The ‘hottest shale play’ has been the media’s favorite cliché for the Permian Basin over the past year. And while cliché, the basin straddling West Texas and New Mexico has lived up to this description—its oil production, unlike that in other basins, did not fall off a cliff during the downturn, it recently beat its own record from the 1970s, and is expected to continue to increase production more than any other U.S. shale play and account for most of the American oil production growth.
The Permian has been pumping oil since the 1920s.
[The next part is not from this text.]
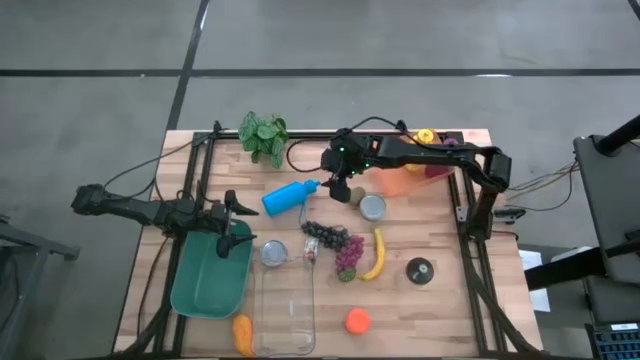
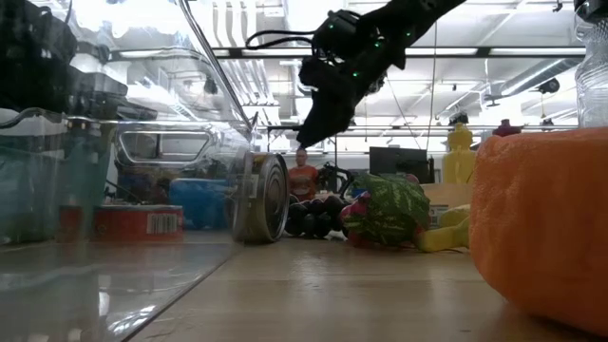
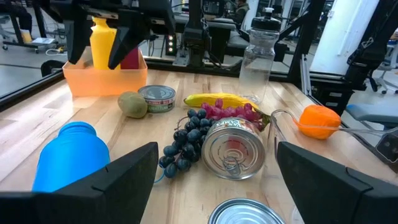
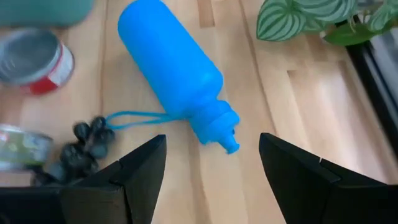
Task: Pick & Place Food Item
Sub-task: Put the blue tumbler into the orange bin
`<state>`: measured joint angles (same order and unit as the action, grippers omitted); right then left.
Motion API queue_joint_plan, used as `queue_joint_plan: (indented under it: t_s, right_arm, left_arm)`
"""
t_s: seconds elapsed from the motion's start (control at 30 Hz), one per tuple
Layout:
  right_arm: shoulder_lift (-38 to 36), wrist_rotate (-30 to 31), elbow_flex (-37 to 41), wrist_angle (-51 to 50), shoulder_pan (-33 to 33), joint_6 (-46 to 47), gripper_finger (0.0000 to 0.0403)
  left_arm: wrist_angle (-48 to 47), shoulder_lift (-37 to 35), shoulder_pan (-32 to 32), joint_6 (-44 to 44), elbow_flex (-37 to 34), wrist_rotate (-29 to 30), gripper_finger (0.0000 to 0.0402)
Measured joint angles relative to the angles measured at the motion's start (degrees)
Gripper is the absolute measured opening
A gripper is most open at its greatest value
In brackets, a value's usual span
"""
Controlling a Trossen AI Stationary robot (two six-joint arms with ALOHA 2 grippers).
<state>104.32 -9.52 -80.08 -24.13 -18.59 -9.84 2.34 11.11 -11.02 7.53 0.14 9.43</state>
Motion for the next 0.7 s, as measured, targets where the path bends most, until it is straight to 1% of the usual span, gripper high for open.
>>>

Conventional oil production started to decline in the late 1970s, but the fracking boom revitalized the oil-producing region in the early 2010s, and as oil prices rose last year, the Permian beat its previous record for annual oil production dating back to 1973.
The Permian surge in oil production is also revitalizing other industries in small Texas towns, from frac sand trucking and oilfield services to overbooked hotels and full restaurants, as Robert Rapier wrote in Forbes about his recent visit to the Permian.
This shale basin will continue to drive the U.S. oil production growth in the short to medium term, forecasts suggest. But analysts have started to question just how long the Permian can keep pumping at this relentless pace before hitting geological or financial constraints.
The Permian is now nearing 2.8 million bpd of oil production, EIA data shows. To compare, in October 2013, before the oil price crash, Permian production was 1.29 million bpd. In January and February 2016, when oil prices dipped to below $30 a barrel, the Permian production was still ticking up and exceeded 2 million bpd, compared to drops in all other main producing shale regions, including the Eagle Ford and the Bakken. Related: Has Oil Become Overbought?
EIA’s latest Short-Term Energy Outlook (STEO) from January 2018 forecasts that higher production from the Permian will account for 800,000 bpd of the expected 1.2 million bpd of total U.S. crude oil production growth between December 2017 and December 2019. The Permian is seen producing 3.6 million bpd by the end of 2019, which would be a 900,000-bpd increase from estimated December 2017 levels and would account for some 32 percent of total U.S. crude oil production in 2019. The stacked plays and the large area allow drillers to continue to develop multiple tight oil layers and increase production, even with sustained prices lower than $50 a barrel, the EIA said. The Permian’s rig count is expected to increase from about 398 at end-2017 to 490 at the end of 2019, EIA has estimated.
So booming has been the Permian production that it has overheated property prices in West Texas, but it has also created a new Texas Gold rush, as the Wall Street Journal put it—a rush by service firms and Wall Street companies to buy patches of the Texas desert to mine sand and sell it to the drillers to use as proppant.
The use of more proppants—mostly sand—is one of the two primary methods of U.S. shale drillers to increase production, the other being drilling in top-tier acreages, McKinsey Energy Insights said in a report earlier this month.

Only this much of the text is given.